This is not meant as a snipe; because I like some of your diaries (not saying I agree...just like). I have a small history here, but I am no political activist by any means; and my contribution is going to be elsewhere. If you care to dig through my record here, you will find that I have been fairly sceptical of Obama.. but I still would like to see him succeed (I said the same of Bush, btw). I can rant on and on about Wall street vis a vis manufactring jobs; but I dont have the time and Charles Lemos is a much better writer and so I enjoy readign his rants on the topic.
Given all that, I am curious as to what your background is. You have a "lets blow it up and start over" attitude; which is similar to mine (except I would blow up a different set of things); and I would like to know where it is coming from.
There have been several instances in history, when a cunning leader will orchestrate a situation wherein an enemy with superior forces is manipulated into a situation where it fights against itself.
I just got done reading up on the history of the Holy Roman Empire (the Byzantines), after the fall of Rome. They survived on that principle for over 1000 years, against all odds. And all the time, as I was reading it, I could not help but think of Afghanistan.
That article on health care spending is naive. It looks at the problem with a very crude level of granularization. You cannot breakdown a $2.4B industry into 5 substantially overlapping segments, and expect to learn much the excersise.

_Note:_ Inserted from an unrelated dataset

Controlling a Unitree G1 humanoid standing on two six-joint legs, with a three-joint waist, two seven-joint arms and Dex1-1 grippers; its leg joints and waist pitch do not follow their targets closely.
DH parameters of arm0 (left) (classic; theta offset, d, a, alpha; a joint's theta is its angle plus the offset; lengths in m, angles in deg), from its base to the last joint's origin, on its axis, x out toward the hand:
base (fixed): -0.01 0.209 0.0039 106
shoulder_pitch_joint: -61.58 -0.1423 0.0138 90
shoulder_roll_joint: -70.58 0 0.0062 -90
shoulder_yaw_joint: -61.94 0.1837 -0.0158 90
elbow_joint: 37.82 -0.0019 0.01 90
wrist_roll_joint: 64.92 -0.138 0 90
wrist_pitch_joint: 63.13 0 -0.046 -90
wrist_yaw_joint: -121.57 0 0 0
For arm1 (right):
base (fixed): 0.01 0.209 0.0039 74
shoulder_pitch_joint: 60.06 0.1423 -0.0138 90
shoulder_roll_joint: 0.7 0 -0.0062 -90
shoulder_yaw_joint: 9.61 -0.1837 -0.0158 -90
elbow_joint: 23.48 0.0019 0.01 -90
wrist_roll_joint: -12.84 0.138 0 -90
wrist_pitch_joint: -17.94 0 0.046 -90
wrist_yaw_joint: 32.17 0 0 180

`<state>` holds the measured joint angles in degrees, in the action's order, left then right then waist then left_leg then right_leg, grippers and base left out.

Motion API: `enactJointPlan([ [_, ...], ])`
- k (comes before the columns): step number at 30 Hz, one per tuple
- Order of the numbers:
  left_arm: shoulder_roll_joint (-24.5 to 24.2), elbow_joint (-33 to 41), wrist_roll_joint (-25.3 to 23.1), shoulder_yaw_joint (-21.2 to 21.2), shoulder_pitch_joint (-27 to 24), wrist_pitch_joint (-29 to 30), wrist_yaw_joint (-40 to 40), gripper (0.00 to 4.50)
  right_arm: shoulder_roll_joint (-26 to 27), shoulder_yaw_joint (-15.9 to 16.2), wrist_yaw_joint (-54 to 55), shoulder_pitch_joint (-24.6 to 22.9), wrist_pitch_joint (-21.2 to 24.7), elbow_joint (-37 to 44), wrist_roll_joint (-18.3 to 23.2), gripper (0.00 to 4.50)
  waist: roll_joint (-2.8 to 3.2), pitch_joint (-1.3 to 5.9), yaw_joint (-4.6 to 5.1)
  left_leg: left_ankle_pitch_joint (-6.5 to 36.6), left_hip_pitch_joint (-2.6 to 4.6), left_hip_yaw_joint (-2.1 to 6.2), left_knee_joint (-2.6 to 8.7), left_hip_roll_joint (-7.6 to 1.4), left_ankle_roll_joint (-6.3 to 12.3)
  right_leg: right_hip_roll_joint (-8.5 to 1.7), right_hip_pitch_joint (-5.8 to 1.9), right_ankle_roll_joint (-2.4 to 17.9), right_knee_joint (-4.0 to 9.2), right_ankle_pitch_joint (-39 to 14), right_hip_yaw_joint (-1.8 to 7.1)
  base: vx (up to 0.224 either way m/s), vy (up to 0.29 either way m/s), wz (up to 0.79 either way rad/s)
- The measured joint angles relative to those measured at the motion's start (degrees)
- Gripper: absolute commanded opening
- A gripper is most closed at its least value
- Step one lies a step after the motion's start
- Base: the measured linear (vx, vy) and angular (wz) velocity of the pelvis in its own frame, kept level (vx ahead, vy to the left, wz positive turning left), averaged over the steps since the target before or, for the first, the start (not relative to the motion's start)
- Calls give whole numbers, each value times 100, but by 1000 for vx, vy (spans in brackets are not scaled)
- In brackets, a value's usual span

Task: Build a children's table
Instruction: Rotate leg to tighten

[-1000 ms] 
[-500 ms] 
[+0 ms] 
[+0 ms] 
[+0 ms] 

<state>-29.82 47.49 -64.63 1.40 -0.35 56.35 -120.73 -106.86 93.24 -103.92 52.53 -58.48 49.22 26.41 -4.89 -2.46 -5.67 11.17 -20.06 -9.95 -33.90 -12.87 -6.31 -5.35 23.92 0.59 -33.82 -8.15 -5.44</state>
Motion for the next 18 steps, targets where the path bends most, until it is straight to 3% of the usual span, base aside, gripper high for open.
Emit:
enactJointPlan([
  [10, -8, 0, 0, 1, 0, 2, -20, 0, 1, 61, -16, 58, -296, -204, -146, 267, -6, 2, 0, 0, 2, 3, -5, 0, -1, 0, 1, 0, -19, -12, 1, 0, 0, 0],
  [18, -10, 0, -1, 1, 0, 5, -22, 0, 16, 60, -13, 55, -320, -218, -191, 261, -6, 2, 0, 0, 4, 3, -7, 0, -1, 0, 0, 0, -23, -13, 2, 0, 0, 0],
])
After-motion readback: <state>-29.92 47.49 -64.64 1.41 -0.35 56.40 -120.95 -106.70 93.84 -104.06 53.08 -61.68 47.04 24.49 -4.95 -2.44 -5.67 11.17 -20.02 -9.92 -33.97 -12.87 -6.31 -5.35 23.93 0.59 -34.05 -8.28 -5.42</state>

A better way to break the problem down is into individual diseases and outcomes. So much on osteoporosis, so much on bacterimia, so much on cancer etc. And then compare the amount spent on each segment, with the results and the results obtained in other coutnries, and with the results that could be obtained if we had a slightly different model. For instance, we spend $10B treating fractures due to osteoporosis, and $40B on patients who acquire nosocomial (hospital aquired infections). Can we reduce the expenditure on osteoporosis to $5B, if we could spend $1B on prevention. Answer is no, because we don't know how to identify the "at risk" population with sufficient accuracy. Is it worthwhile to spend $10B, compared to the results ? Yes...because the pain/suffering is horrendous. Can we save money there ? Yes...the money being spent on prevention is largely being wasted. Likewise for nosocomials.... can we reduce the nosocomial spending to $20B, if we spend $1B in prevention (answer is yes...but it's complicated).
But I think he has missed the point here. His point (or one of his points) is that the govt. deliberately fed the credit bubble beast as a matter of social policy. He argues that this was done, in part to assuage the growing income disparity between rich and poor. In other places, he has (and others have as well) argued that Fannie and Freddie were the ones that did this lending.
This is not true. First of all, most of the lending done to the poor was done by perfectly capitalistic banks, while ignoring govt. regulations (such as documentation on individual loans, and overall leveraging etc.) that should have prevented them from doing so. The share of bad loans made by Fannie and Freddie was relatively small, and was made late in the game. Second, most of the bad loans were not "sub-prime"; a good chunk wre made to people with perfect credit.
Thirdly, and most importantly, I would very much doubt that any government could deliberately set out to create such havoc in such a manner. Indeed, I would be very afraid if any govt. could have such power. Historically speaking, governments have had very little understanding of economics, and consequently have had little success in creating an economic impact that they have directly desired. The Roman Diocletian, for instance, minted lots of coins when he needed money to expand his army...not realizing that this would create inflation. Even in recent times, you have perfectly good, intelligent people, who ramble on complete blather about laffer curves and perpetual motion machines. Given this general incompetence, it would be well near impossible for anyone to have deliberately set out to create our current crisis, adn to then have achieved it.
It is true that inequalities have risen. But there is a simpler explanation for it...inequalities rise when the masses do not pay attention (or when they can be distracted by nice shiny objects...such as gladiators in a circus, or on a color TV). Inequalities continue to rise, up until the masses can take it no longer. At that point, the inequalities fall either because there is a wise leader in charge who seeks to redistribute some wealth, or because there is a revolution adn the rich lose more than the poor.
There is a very fundamental dynamic at play here...money creates money. So, if you have money, you will generally dominate the wealth creation process. The exceptions to that rule have been due to possessions of guns (prime example: the Mongol Hulagu locking the last Caliph of Baghdad in his treasury, so that the Caliph could starve amongst his gold), or some other very outstanding talent. If money did not create money, then we would all be rich. This is why inequalities rise. History has played out that way ever since money was first minted, and it will probably play out that way for a good deal longer.